= Work order =
Stop after the line containing "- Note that"; retype every line of the data before it exactly, starting from the first.

Stored data entries
★ ★ ★ ★ ★ ★ ★
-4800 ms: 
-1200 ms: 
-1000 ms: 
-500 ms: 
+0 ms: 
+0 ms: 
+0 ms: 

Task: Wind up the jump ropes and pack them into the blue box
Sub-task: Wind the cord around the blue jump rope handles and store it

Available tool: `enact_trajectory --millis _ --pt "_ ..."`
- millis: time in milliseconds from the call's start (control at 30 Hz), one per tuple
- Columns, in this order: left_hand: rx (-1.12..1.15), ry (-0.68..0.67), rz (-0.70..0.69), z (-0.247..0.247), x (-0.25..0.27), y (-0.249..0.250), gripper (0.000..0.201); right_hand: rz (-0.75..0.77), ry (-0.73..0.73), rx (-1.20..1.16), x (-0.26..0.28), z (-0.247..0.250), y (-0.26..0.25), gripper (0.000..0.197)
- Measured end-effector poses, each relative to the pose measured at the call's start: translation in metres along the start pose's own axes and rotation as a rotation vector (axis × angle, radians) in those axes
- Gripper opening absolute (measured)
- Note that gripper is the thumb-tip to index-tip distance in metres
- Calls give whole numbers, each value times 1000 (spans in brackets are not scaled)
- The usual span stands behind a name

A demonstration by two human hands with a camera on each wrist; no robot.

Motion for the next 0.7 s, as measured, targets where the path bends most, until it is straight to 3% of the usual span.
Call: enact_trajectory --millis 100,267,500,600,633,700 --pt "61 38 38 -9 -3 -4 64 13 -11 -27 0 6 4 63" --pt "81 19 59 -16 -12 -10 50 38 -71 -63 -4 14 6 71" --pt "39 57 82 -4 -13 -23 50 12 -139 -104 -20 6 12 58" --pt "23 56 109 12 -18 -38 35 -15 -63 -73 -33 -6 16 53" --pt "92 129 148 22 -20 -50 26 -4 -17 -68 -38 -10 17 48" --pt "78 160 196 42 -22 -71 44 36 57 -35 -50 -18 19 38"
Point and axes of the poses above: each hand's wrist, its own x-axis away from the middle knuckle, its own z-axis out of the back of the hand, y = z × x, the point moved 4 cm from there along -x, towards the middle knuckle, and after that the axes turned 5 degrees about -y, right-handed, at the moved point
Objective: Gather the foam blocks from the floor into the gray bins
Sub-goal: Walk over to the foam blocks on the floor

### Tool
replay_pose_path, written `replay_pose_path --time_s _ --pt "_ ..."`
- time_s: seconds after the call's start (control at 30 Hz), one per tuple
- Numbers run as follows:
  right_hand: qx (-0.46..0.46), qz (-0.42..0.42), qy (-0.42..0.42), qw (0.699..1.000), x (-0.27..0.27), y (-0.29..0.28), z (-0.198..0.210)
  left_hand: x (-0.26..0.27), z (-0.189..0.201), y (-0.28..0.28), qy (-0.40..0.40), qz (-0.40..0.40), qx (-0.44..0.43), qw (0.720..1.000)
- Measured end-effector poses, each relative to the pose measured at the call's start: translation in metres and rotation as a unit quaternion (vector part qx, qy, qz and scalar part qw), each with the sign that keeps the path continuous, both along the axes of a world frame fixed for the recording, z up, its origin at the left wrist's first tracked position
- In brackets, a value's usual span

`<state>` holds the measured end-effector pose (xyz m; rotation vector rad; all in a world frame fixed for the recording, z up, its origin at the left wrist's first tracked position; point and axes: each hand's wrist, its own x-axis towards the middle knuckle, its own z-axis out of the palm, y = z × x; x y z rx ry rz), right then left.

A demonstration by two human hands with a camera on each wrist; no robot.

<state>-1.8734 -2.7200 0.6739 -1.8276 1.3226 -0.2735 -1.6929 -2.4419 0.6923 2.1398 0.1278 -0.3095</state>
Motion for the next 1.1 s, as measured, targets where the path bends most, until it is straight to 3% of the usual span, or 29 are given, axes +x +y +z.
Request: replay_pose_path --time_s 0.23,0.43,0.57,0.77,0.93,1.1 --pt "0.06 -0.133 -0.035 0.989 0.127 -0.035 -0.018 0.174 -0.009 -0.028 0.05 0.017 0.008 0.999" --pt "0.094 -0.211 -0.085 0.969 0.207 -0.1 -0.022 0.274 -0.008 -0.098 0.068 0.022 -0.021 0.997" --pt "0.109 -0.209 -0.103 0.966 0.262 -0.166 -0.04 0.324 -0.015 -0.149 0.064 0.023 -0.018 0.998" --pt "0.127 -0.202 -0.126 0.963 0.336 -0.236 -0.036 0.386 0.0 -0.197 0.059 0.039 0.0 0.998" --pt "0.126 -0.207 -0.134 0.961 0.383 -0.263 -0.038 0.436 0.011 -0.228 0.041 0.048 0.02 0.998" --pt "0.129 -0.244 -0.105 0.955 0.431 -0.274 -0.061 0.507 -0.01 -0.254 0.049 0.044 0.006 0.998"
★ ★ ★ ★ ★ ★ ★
= Response to this task =
-4800 ms: 
-1200 ms: 
-1000 ms: 
-500 ms: 
+0 ms: 
+0 ms: 
+0 ms: 

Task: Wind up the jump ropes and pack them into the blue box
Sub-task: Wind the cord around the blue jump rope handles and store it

Available tool: `enact_trajectory --millis _ --pt "_ ..."`
- millis: time in milliseconds from the call's start (control at 30 Hz), one per tuple
- Columns, in this order: left_hand: rx (-1.12..1.15), ry (-0.68..0.67), rz (-0.70..0.69), z (-0.247..0.247), x (-0.25..0.27), y (-0.249..0.250), gripper (0.000..0.201); right_hand: rz (-0.75..0.77), ry (-0.73..0.73), rx (-1.20..1.16), x (-0.26..0.28), z (-0.247..0.250), y (-0.26..0.25), gripper (0.000..0.197)
- Measured end-effector poses, each relative to the pose measured at the call's start: translation in metres along the start pose's own axes and rotation as a rotation vector (axis × angle, radians) in those axes
- Gripper opening absolute (measured)
- Note that gripper is the thumb-tip to index-tip distance in metres

Nothing else goes in the answer.